At baseline, strong positive associations were found between body mass and skeletal muscle mass (r = 0.911, p < 0.001), body mass and leptin (r = 0.573, p < 0.001), body mass and body fat% (r = 0.500, p < 0.001), and leptin and body fat% (r = 0.737, p < 0.001). When evaluating correlations between differences from day 1 to day 10, a strong inverse association was observed between skeletal muscle mass and body fat% (r = −0.682, p < 0.001). No other systematic associations were found within biomarkers or between changes in different biomarkers and body composition variables. Correlation matrices at baseline and in differences from day 1 to 10 for the whole group are presented in Supplementary Digital Content 1.

Discussion

The main findings of this study were (a) winter survival training caused severe energy deficit, which contributed to decreases in body mass and body fat%, serum leptin, glucose and potassium concentration, and increases in free fatty acids and urea; (b) a 2-day recovery period during survival training temporarily reversed some of the changes (body mass, leptin, free fatty acids, urea) toward baseline levels, but body mass, body fat% and leptin did not fully recover.
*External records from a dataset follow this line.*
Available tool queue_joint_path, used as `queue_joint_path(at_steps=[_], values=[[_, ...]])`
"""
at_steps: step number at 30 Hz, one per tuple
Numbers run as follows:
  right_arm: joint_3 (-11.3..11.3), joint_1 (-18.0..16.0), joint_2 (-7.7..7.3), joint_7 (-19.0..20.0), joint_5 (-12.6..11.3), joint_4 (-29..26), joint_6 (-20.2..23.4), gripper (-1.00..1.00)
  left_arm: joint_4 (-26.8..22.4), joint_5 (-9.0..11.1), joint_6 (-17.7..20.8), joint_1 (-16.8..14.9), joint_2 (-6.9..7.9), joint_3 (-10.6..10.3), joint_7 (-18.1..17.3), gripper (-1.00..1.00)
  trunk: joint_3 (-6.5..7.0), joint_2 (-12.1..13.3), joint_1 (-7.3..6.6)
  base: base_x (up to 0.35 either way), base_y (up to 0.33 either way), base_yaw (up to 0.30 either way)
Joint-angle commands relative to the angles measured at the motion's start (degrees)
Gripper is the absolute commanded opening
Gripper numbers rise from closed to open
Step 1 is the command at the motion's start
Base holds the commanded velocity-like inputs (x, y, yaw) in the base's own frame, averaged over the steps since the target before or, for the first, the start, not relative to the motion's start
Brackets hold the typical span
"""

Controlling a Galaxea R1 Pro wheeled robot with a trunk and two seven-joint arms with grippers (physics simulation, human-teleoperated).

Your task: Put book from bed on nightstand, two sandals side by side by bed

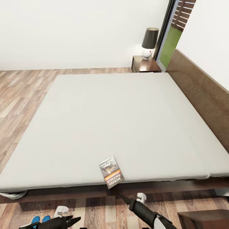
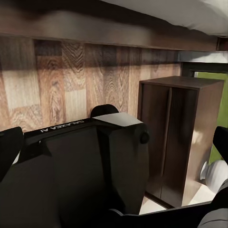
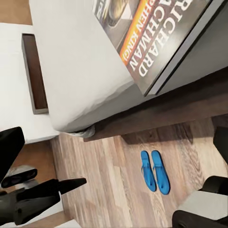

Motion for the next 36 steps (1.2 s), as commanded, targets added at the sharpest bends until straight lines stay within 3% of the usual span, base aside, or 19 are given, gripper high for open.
queue_joint_path(at_steps=[1, 14, 19, 27, 33, 36], values=[[0.0, 0.0, 0.03, 0.4, -0.7, 0.0, 0.5, 1.0, 0.0, 0.4, -0.2, 0.0, 0.02, -0.5, -0.1, 1.0, -0.04, 0.0, 0.01, 0.0, 0.0, 0.0], [0.3, 0.0, 0.14, 4.5, -1.3, 0.0, 0.6, 1.0, 0.0, 0.4, -0.2, 0.0, 0.02, -0.5, -0.2, 1.0, -0.04, 0.0, 0.01, 0.0, 0.0, 0.0], [0.4, 0.0, 0.3, 8.8, -1.3, 0.1, 0.7, 1.0, 0.0, 0.3, -0.2, 0.0, 0.02, -0.5, -0.3, 1.0, -0.04, 0.0, 0.01, 0.0, 0.0, 0.0], [0.4, 0.0, 2.17, 9.4, -1.3, 0.1, 0.7, 1.0, 0.0, 0.3, -0.2, 0.0, 0.02, -0.6, -0.3, 1.0, -0.04, 0.0, 0.01, 0.0, 0.0, 0.0], [0.3, 0.0, 2.74, 9.3, -1.3, 0.1, 0.6, 1.0, 0.0, 0.3, -0.2, 0.0, 0.02, -0.6, -0.3, 1.0, -0.04, 0.0, 0.01, 0.0, 0.0, 0.0], [0.2, 0.0, 2.8, 9.2, -3.0, 0.1, 0.6, 1.0, 0.0, 0.3, -0.2, 0.0, 0.02, -0.6, -0.3, 1.0, -0.04, 0.0, 0.01, 0.0, 0.0, 0.0]])
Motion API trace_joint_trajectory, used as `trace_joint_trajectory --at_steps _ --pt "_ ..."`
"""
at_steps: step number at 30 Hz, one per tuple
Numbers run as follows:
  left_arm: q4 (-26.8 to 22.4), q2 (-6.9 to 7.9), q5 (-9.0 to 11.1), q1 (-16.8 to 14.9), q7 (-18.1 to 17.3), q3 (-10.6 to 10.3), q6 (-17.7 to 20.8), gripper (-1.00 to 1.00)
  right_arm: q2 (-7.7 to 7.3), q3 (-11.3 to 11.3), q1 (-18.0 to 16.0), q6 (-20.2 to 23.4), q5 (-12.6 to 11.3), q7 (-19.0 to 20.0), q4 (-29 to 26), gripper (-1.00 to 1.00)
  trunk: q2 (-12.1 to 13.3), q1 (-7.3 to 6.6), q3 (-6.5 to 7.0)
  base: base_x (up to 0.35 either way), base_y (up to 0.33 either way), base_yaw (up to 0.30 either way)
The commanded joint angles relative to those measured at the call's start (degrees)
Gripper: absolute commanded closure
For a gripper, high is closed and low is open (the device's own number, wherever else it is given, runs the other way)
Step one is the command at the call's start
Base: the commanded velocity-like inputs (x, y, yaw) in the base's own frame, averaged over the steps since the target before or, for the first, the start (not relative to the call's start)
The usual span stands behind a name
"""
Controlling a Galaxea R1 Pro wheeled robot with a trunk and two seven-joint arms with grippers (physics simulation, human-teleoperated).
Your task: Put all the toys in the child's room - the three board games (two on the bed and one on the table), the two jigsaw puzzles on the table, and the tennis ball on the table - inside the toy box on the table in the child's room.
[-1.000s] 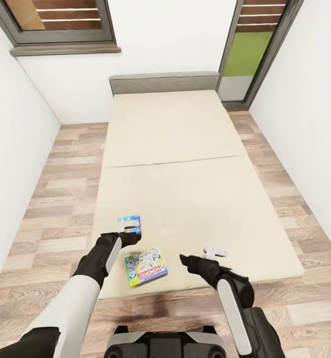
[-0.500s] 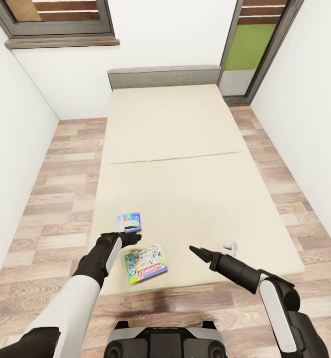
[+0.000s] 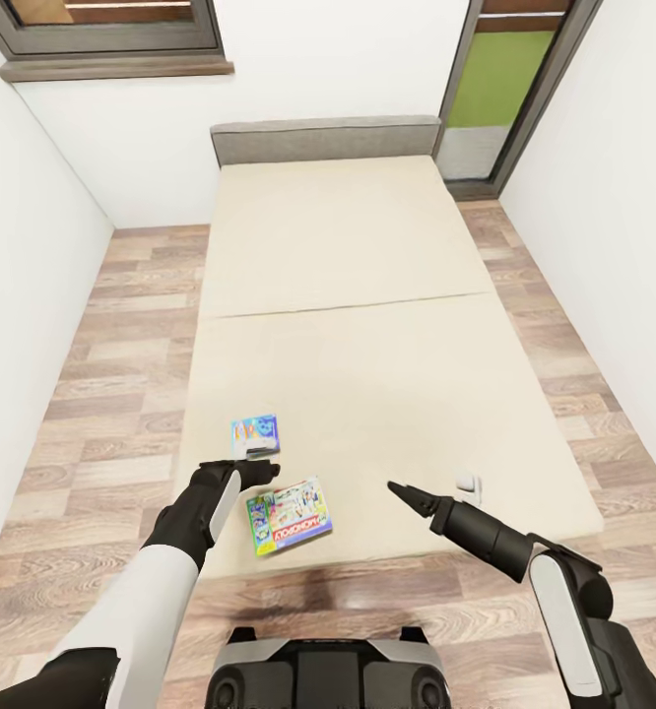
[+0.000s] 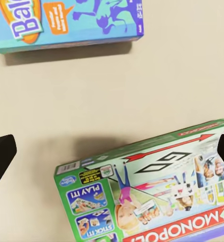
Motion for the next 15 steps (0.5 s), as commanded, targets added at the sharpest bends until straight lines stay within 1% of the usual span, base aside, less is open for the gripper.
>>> trace_joint_trajectory --at_steps 1,7,15 --pt "-0.1 -0.06 0.0 0.0 0.1 0.2 0.3 -1.00 0.01 -0.2 0.0 0.3 -0.1 0.2 0.0 -1.00 -0.1 0.03 -0.17 0.000 0.000 0.000" --pt "-0.1 -0.06 0.0 0.0 0.0 0.2 0.3 -1.00 0.27 -0.5 0.0 0.3 -0.2 0.3 0.0 -1.00 -0.1 0.03 -0.73 0.000 0.000 0.000" --pt "-0.1 -0.05 0.0 0.0 -0.2 0.2 0.3 -1.00 0.59 -0.4 -0.1 0.0 -0.1 0.2 0.0 -1.00 -0.1 0.03 -1.48 0.000 0.000 0.000"
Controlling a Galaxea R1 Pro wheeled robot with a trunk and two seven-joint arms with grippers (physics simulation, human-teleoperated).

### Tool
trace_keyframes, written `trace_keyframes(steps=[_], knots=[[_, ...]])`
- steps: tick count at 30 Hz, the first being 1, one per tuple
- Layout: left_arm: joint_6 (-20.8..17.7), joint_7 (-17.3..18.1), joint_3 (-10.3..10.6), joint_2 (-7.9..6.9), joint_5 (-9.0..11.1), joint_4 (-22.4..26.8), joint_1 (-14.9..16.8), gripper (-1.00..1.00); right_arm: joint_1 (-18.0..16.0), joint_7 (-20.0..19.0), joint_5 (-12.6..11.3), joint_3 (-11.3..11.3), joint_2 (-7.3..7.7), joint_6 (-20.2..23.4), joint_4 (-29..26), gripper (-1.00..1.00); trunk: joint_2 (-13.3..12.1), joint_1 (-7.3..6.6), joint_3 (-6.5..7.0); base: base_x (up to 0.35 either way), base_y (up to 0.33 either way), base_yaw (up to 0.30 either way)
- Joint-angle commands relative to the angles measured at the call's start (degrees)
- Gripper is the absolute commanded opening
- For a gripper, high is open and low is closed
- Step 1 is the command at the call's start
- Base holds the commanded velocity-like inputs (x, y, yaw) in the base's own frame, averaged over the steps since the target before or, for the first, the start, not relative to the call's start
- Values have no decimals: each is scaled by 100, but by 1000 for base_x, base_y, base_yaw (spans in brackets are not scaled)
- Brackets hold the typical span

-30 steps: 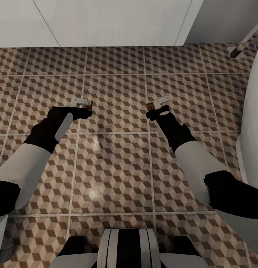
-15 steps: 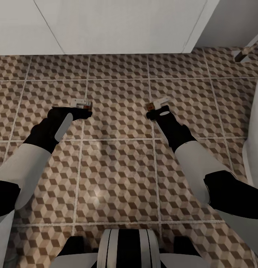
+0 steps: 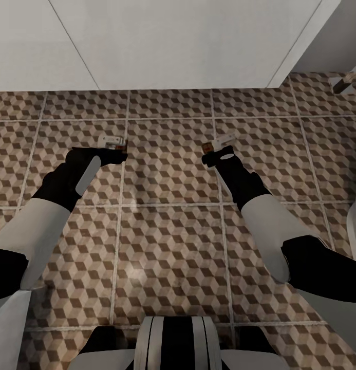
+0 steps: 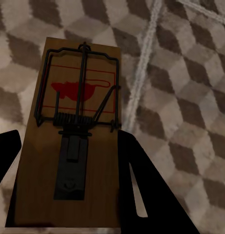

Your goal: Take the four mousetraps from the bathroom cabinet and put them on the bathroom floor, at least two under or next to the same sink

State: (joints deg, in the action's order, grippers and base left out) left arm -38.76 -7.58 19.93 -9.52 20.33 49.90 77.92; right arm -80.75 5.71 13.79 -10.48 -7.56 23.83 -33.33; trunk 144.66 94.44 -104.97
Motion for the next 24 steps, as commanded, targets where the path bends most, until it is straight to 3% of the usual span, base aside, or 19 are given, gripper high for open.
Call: trace_keyframes(steps=[1, 6, 11, 16, 24], knots=[[-18, -57, 29, -4, 58, 6, 0, -100, 1, 13, 24, -24, 4, 38, -3, -100, 1, 0, -3, 13, 6, 0], [-18, -59, 38, 23, 58, -9, -4, -100, 11, -18, 27, -26, 5, 25, 52, -100, 1, 0, -3, 40, -30, 0], [-10, -47, 47, 169, 58, -44, -32, -100, 14, -29, 27, -32, -18, -131, 201, -100, 1, 0, -3, 26, -22, 0], [40, -36, 103, 311, 58, -485, -40, -100, 15, -130, 19, -41, -26, -456, 294, -100, 1, 0, -3, 3, -2, 0], [802, -25, 140, 402, 58, -1213, -40, -100, 15, -263, 18, -40, -32, -524, 344, -100, 1, 0, -3, 0, 0, 0]])
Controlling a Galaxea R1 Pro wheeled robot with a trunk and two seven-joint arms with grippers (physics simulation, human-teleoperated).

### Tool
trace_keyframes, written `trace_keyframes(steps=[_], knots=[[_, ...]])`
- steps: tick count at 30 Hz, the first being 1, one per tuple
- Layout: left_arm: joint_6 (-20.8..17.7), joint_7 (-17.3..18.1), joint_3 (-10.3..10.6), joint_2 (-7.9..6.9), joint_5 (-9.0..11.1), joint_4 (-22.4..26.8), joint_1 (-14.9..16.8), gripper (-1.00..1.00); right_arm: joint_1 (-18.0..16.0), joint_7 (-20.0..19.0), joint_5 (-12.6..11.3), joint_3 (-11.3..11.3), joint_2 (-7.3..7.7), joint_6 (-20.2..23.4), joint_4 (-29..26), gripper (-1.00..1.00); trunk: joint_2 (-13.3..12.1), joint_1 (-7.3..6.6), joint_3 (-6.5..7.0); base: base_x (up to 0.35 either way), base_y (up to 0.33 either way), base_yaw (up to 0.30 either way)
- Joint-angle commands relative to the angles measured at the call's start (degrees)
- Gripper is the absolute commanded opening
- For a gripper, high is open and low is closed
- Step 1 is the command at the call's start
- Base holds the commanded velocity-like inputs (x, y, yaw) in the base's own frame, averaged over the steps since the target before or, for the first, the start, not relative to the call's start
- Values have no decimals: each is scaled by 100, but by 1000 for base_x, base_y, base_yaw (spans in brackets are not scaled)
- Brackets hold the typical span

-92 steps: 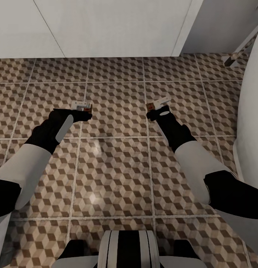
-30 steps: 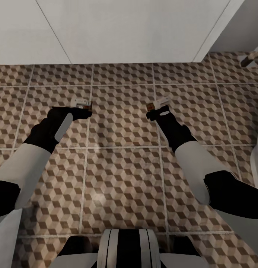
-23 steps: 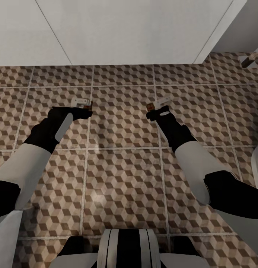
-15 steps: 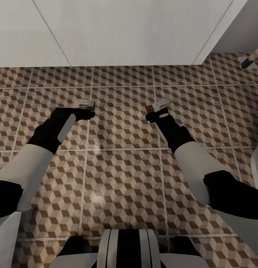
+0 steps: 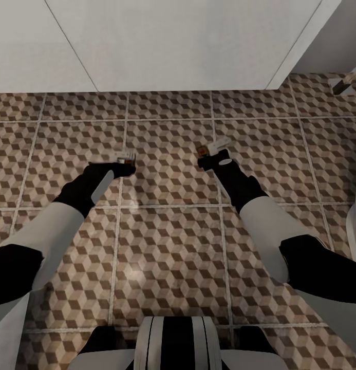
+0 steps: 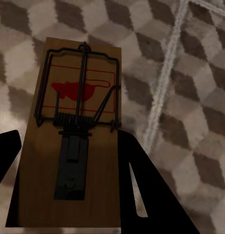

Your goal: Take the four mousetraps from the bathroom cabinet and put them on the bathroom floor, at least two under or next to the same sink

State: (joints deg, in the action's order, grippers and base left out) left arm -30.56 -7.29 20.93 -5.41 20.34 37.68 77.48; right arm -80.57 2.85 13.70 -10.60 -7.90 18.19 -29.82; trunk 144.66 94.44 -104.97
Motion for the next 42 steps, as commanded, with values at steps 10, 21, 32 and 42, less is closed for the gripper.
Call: trace_keyframes(steps=[10, 21, 32, 42], knots=[[99, -61, 43, 13, 58, -168, 3, -100, -2, 7, 36, -37, -21, -746, 686, -100, 1, -1, -3, 0, 0, 0], [103, -62, 43, 14, 58, -157, 2, -100, -2, -11, 44, -38, -16, -1193, 1059, -100, 1, -1, -3, 0, 0, 0], [869, -54, 43, 37, 58, -539, -5, -100, -2, -12, 59, -38, 7, -1442, 1153, -100, 1, -1, -3, 0, 0, 0], [962, -53, 51, 63, 58, -661, -5, -100, -2, -12, 63, -39, 31, -1725, 1584, -100, 1, -1, -3, 0, 0, 0]])
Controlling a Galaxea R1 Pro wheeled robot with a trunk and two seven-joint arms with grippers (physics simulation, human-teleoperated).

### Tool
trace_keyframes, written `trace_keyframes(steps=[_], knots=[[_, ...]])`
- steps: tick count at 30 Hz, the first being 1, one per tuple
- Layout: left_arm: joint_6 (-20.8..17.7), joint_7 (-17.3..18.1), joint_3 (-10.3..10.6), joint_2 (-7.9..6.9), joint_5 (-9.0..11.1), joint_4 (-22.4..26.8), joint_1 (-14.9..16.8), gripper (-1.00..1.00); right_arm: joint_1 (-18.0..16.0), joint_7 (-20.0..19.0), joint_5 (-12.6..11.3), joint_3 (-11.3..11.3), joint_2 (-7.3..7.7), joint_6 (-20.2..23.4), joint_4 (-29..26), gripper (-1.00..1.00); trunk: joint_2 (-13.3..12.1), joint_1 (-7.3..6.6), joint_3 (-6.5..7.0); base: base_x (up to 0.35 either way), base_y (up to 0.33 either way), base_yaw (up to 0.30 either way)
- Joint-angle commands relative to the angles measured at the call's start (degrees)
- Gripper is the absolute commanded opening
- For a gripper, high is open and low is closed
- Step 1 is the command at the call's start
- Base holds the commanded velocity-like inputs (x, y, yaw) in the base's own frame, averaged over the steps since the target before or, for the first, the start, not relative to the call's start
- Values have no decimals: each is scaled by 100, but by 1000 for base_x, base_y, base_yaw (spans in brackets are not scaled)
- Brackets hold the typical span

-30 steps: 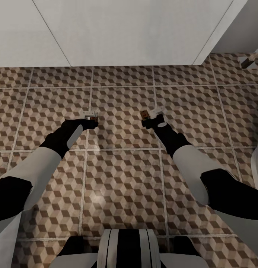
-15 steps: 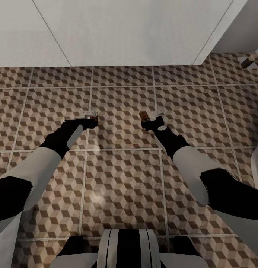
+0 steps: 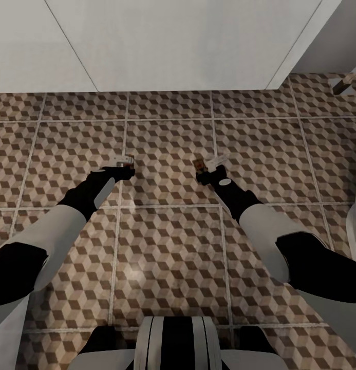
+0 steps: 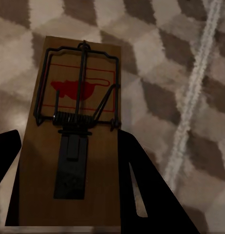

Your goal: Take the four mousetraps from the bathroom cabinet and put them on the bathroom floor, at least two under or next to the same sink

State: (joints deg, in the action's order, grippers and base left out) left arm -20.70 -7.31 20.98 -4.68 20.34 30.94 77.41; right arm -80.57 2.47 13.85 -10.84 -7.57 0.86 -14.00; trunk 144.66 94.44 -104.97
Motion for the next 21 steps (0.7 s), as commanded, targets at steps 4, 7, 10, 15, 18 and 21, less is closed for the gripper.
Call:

Estimated energy balance was highly negative in both groups during the training and recovery periods, as also evidenced by a decrease in body mass. Participants in the REC group were able to eat and drink ad libitum during the 2-day recovery period but still their energy balance stayed negative. It should be noted that energy expenditure was estimated via continuous monitoring of heart rate variability and energy intake via self-reported food diaries, which both may feature inaccuracies (Capling et al., 2017; Fuller et al., 2020). The REC group had still high energy expenditure values during their recovery period, partly explained by the stress of cardiovascular and autonomic nervous system. Compared to previous literature, Kyröläinen et al. (2017) reported an energy deficit of ∼4,000 kcal during the first week of military field exercise. In Norwegian soldiers, the energy deficit was approximately 2,900 kcal/d during winter military training (Margolis et al., 2014), and in Naval Special Warfare SEAL Qualification Students the deficit was 1,044–3,112 kcal/d (Beals et al., 2019). Survival training in the present study differed from previous studies whereby food intake was deliberately restricted, causing remarkable physiological and psychological stress to participants. Without dietary manipulation, military training often produces a negative balance, which needs to be acknowledged and minimized, if possible. According to Beals et al. (2019), focusing on macronutrient supply and providing extra snacks for recovery periods will compensate for the lack of energy in intense military training. Even in harsh circumstances (Greenland expedition), energy balance can be maintained if the food supply is appropriate and well planned (Gagnon et al., 2011; Charlot et al., 2020).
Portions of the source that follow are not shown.